- **Problem details**
Copy the data exactly as it appears, and do not include any pictures.
---
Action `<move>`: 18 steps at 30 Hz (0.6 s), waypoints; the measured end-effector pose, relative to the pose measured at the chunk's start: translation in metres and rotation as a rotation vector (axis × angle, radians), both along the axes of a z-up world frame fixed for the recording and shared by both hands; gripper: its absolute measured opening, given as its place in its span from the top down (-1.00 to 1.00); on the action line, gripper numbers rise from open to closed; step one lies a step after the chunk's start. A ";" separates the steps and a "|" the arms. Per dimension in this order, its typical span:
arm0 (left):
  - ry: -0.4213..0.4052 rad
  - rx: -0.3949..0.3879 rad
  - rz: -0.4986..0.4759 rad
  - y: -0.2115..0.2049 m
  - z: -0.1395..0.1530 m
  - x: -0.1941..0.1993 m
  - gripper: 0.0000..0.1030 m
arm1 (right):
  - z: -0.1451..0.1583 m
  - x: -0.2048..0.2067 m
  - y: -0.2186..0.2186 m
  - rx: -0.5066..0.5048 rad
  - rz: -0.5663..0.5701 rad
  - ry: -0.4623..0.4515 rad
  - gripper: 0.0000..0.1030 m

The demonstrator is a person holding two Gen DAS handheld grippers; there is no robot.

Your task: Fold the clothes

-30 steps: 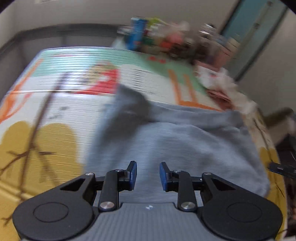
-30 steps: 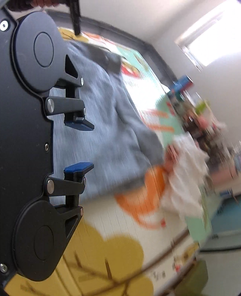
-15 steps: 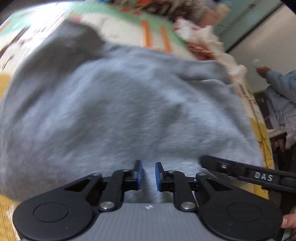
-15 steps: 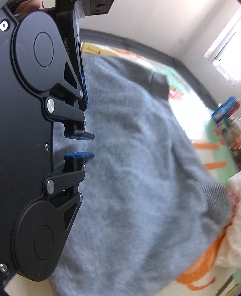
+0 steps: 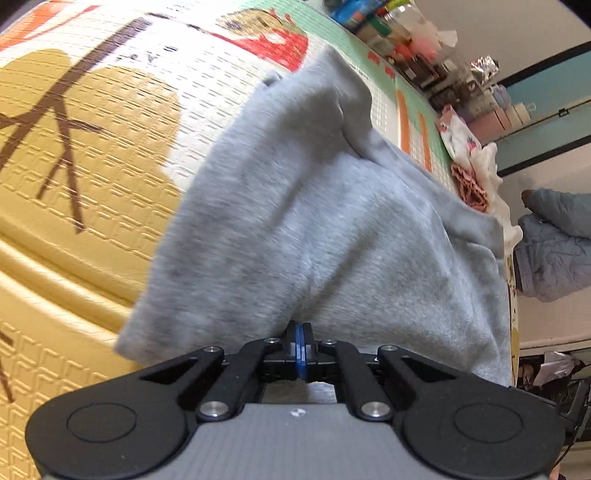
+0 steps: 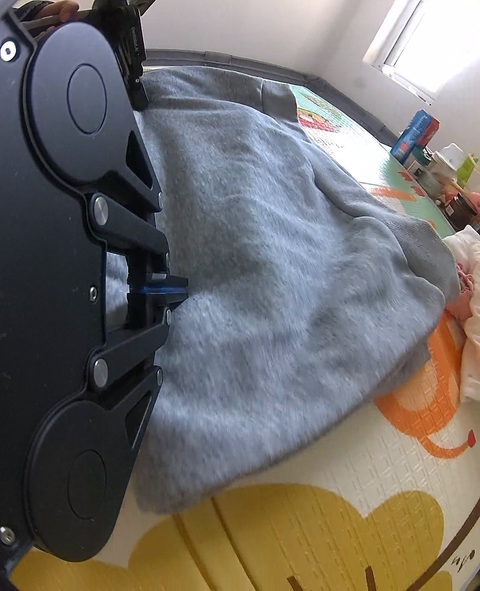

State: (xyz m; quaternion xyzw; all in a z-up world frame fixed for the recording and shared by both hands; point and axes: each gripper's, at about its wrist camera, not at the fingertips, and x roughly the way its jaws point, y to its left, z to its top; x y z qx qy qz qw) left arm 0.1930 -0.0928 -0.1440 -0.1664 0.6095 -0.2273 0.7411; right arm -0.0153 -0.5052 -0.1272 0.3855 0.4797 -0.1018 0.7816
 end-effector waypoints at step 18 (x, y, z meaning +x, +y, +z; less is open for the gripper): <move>-0.160 0.207 0.080 0.051 0.048 -0.009 0.82 | 0.035 -0.074 -0.051 -0.057 -0.234 -0.038 0.78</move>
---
- **Task answer**
Action `<move>`: 18 steps at 30 Hz (0.6 s), waypoints; the measured end-effector pose, relative to the pose measured at the chunk's start: translation in metres and rotation as a rotation vector (axis × angle, radians), both along the axes of a z-up world frame fixed for the recording and shared by both hands; gripper: its absolute measured opening, given as its place in its span from the top down (-1.00 to 1.00); on the action line, gripper numbers rise from open to closed; step one lies a step after the chunk's start. A ";" separates the steps and a "|" the arms. Per dimension in this order, its typical span:
arm0 (left):
  - ry: -0.4213..0.4052 rad
  - rx: -0.3949..0.3879 rad
  - rz: -0.4986..0.4759 rad
  - y: -0.2115..0.2049 m
  - z: -0.1395..0.1530 m
  - x: -0.1941..0.1993 m
  - gripper: 0.0000..0.1030 m
arm1 (right):
  - z: -0.1451..0.1583 m
  - x: -0.2048..0.2067 m
  - y: -0.2186..0.2186 m
  - rx: -0.5066..0.5048 rad
  - rz: -0.5663..0.5701 rad
  - ry: -0.4623..0.4515 rad
  - gripper: 0.0000..0.1030 m

The demonstrator is a person holding two Gen DAS handheld grippers; there is no robot.

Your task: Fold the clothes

-30 steps: 
-30 steps: 
-15 steps: 
-15 steps: 
+0 steps: 
+0 steps: 

State: (xyz m; quaternion xyzw; all in a z-up world frame fixed for the recording and shared by both hands; point and axes: each gripper's, at about its wrist camera, not at the fingertips, and x roughly the way its jaws point, y to its left, z to its top; x y z qx qy qz qw) left arm 0.1930 -0.0928 -0.1440 -0.1664 0.6095 -0.2273 0.7411; right arm -0.0153 -0.5052 -0.1272 0.3855 0.4797 -0.1018 0.7816
 end-effector waypoints at step 18 (x, y, z meaning +x, +y, +z; less is open for the gripper): <move>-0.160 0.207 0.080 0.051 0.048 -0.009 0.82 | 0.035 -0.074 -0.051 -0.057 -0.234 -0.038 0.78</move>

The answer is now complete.